Legenda: A mais recente edição do Salão de Abril também foi alvo de duras críticas da classe artística da cidade
Foto: Thiago Matine

Por sua vez, no que toca ao Festival de Teatro, ela assinou a curadoria com outros dois artistas, vivenciando outro exemplo de “falsa postura de diálogo da Secretaria”, pecando novamente na condução do processo e na contratação de profissionais desqualificados.  

“Os dois eventos foram realizados a toque de caixa com cronogramas apertados e mal executados. Em ambos os processos, o ‘diálogo’ foi estabelecido na tentativa de melhoria dos processos de condução e execução, mas se torna visível a incapacidade dos gestores da pasta para a real absorção das questões trazidas pela classe”.
Aires
Artista, curadora e arte educadora

Por isso mesmo, as tentativas de diálogo com a pasta não foram poucas. Para Aires, a Secultfor não assume os erros na condução dos processos. Em última reunião realizada no gabinete para discussão sobre o Festival de Teatro de Fortaleza, foram apontados diversos erros no processo – desde questões organizacionais até a organização de materiais para a curadoria e envolvimento desta nos processos de realização e condução do festival.

Conforme Elpídio Nogueira, o Festival de Teatro de Fortaleza é realizado a partir de uma empresa selecionada por meio de licitação. Já sobre o Salão de Abril, “houve diversas conversas com integrantes da linguagem das Artes Visuais sobre o processo desta edição do evento e como se darão os próximos Salões, isto a partir das reivindicações postas”. 
 

O secretário salienta que a Secultfor está em diálogo com setores da sociedade para a construção de um edital de fomento ao desenvolvimento da cadeia produtiva de jogos. “No sentido de fomento, também vale destacar os patrocínios que a pasta tem oferecido, segundo a nova lei de patrocínio, com apoio para a realização de festivais e concertos”.

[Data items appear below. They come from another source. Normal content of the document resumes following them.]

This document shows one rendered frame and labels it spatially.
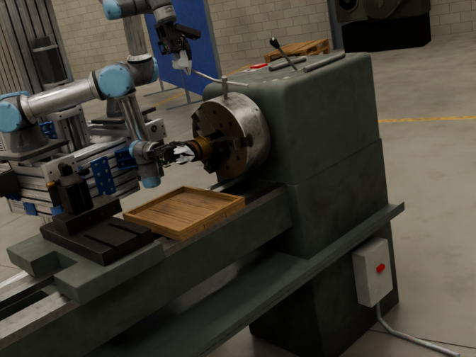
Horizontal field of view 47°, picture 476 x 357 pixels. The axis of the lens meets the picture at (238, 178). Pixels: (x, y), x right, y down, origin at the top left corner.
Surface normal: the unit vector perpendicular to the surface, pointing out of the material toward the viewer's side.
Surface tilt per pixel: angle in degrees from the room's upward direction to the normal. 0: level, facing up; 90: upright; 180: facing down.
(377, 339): 0
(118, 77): 89
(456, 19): 90
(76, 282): 0
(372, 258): 90
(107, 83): 89
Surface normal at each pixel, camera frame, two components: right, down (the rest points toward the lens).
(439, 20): -0.51, 0.37
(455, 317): -0.18, -0.93
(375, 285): 0.68, 0.11
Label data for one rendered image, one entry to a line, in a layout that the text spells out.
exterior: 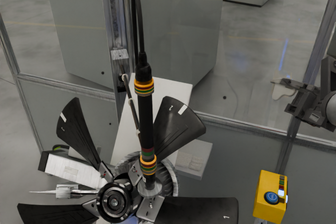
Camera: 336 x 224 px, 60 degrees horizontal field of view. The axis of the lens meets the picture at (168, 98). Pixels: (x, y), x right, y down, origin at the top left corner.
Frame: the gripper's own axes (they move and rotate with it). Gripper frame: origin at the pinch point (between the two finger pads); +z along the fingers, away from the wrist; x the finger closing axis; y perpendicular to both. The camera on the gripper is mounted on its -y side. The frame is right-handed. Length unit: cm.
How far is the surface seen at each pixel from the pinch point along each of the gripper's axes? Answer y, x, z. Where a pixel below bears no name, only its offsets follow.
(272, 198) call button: 34.4, 25.5, 14.6
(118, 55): 13, -42, 57
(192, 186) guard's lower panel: 69, 38, 98
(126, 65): 16, -37, 55
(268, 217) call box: 42, 29, 16
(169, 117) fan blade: 23.5, -21.4, 16.5
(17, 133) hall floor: 130, -90, 234
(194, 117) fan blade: 19.6, -16.7, 9.2

Já quanto à falta de políticas permanentes geridas pela pasta – outro fator de preocupação da classe artística – Elpídio cita a programação das bibliotecas municipais, e as atividades semanais no Teatro São José, Mercado dos Pinhões e Parque Rachel de Queiroz. “Existe um processo para compra de equipamentos; essa aquisição dará mais dinamicidade aos equipamentos culturais”, diz.

“As prioridades da Secretaria também passam pela valorização e salvaguarda do patrimônio cultural da nossa cidade, além do fomento à economia criativa, bem como a ampliação e democratização da produção cultural e seu acesso. Também é prioridade da pasta ampliar as fontes de financiamento da cultura e atuar na legislação municipal. Neste ano, realizamos a Conferência Municipal de Cultura que culminará em um novo Plano Municipal de Cultura. Este plano foi construído junto com a sociedade civil e vigorará pelos próximos dez anos”.